A review, signed ‘V.’, of this event appeared in Bohemia 24/3/1850. The correspondent related that the concert opened with a spoken prologue, written in verse by Professor Wenzig and performed by Miss Lechner [Lechnerová], which evidently reflected the picture of the gathering for the occasion of a ‘magnificent and numerous’ audience in the over-filled hall of the Žofín Island. The event itself was judged to be a success on three counts: in musical enjoyment; in terms of attendance it was ‘certainly the most splendid concert of that year’; in the degree of interest and support for its underlying charitable purpose. Concerning the latter, although the review made no mention of receipts from admission, the concert was noted to include a lottery for the good cause. This was later noted to have been drawn at around 8pm when the programme concluded, at which point ‘many in the venue both silently and out loud cherished desires they hoped the Goddess of luck would fulfill.’

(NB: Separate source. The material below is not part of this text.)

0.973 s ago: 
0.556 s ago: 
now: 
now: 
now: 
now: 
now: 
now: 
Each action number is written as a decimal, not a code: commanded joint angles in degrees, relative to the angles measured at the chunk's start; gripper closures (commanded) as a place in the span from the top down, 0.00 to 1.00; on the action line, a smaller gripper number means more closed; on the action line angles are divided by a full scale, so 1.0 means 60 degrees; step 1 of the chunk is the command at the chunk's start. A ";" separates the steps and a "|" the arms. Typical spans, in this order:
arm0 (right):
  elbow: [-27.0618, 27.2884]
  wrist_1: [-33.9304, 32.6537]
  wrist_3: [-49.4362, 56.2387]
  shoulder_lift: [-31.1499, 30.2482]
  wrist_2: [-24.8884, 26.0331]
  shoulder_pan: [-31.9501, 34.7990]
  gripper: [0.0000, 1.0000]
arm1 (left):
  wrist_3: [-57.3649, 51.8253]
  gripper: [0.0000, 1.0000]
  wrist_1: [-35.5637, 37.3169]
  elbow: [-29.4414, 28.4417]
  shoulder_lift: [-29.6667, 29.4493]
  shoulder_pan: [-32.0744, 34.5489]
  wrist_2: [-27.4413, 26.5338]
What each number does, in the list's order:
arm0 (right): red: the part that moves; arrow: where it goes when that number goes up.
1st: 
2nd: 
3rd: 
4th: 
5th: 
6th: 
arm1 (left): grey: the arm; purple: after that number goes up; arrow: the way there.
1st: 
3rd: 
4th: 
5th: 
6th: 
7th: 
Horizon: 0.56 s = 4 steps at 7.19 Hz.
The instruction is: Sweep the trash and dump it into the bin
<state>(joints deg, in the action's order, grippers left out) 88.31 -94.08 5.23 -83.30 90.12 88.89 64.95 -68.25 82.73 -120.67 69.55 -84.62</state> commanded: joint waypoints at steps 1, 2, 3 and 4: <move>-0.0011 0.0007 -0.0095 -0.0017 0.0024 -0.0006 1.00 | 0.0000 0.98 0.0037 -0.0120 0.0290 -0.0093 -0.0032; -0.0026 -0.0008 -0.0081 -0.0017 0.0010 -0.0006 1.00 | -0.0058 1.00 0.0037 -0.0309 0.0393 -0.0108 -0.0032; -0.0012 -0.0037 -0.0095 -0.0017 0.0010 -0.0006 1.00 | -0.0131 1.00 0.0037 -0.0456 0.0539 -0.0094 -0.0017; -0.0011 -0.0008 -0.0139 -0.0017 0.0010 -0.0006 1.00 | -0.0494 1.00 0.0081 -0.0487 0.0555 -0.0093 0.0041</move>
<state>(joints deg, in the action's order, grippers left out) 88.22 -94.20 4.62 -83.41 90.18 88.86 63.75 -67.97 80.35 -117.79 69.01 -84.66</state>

As regards the musical portion of the ‘Akademie’ [the text deployed the terms ‘Koncert’ and ‘Akademie’ without any evident distinction], the Bohemia critic remarked that he could quickly condense his review of what he considered were the two main numbers of the programme - the Overture to Euryanthe and Mendelssohn’s music to Athalia - on account that both were familiar from earlier concerts of the Cecilia Society. Interestingly, the members of the latter were today ‘numerously represented’ and were noted to have assumed the performance of these works. About the ‘favourable choice’ of the Athalia music and its performance the correspondent declined to comment for fear of tiring his readers through repetition - they were referred back to his previous [date not specified] Bohemia review following the ‘glorious music’s’ first performance [in Prague]. The solo performers were then listed. Mr Fischer who was noted to have spoken Devrient’s monologues and melodrama parts. The solo [singers] comprised ‘Miss [Franziska] Wagner, Miss Bergauer, Miss Casanowa and Miss Müller. Of the ‘high-Romantic’ Overture to Euryanthe, although the critic identified this as his second highlight of the programme, he also related that his opinion was evidently not shared by the audience, whose attention and enthusiatic applause was less than that demonstrated for the performances of the two soloists, Miss Hoffmann and Mrs Küchenmeister-Rudersdorf. The latter sang an English song by B. [Joseph Philip] Knight, the fourth of Saphir’s Wilde Rosen by Kittl in German, and a Donizetti Barcarolle in Italian. She was curtain-called three or four times, obtaining the ‘most brilliant results’ through ‘the most amazing abundance of trills, runs and coloratura’. Miss Hoffmann, a highly-promising pupil of Mr Němec, had already given a concert during the last year and ‘caused an exceptionl sensation’. On this occasion, for her ‘amazing performance’ despite her ‘tender age’ of the ‘well-known’ Bériot Concerto, she was rewarded with ‘stormy, vociferous applause and ... the exceptional achievement of the honour of being curtain-called three times.’
No details of the general participants involved in this performance, excepting the members of the Cecilia Society, were identified by the specified sources. Large-scale benefit events that were mounted annually in Prague during the middle nineteenth-century often included the resources of major local societies and institutions such as the Conservatory, the forces of the Estates Theatre and of the Žofín Academy.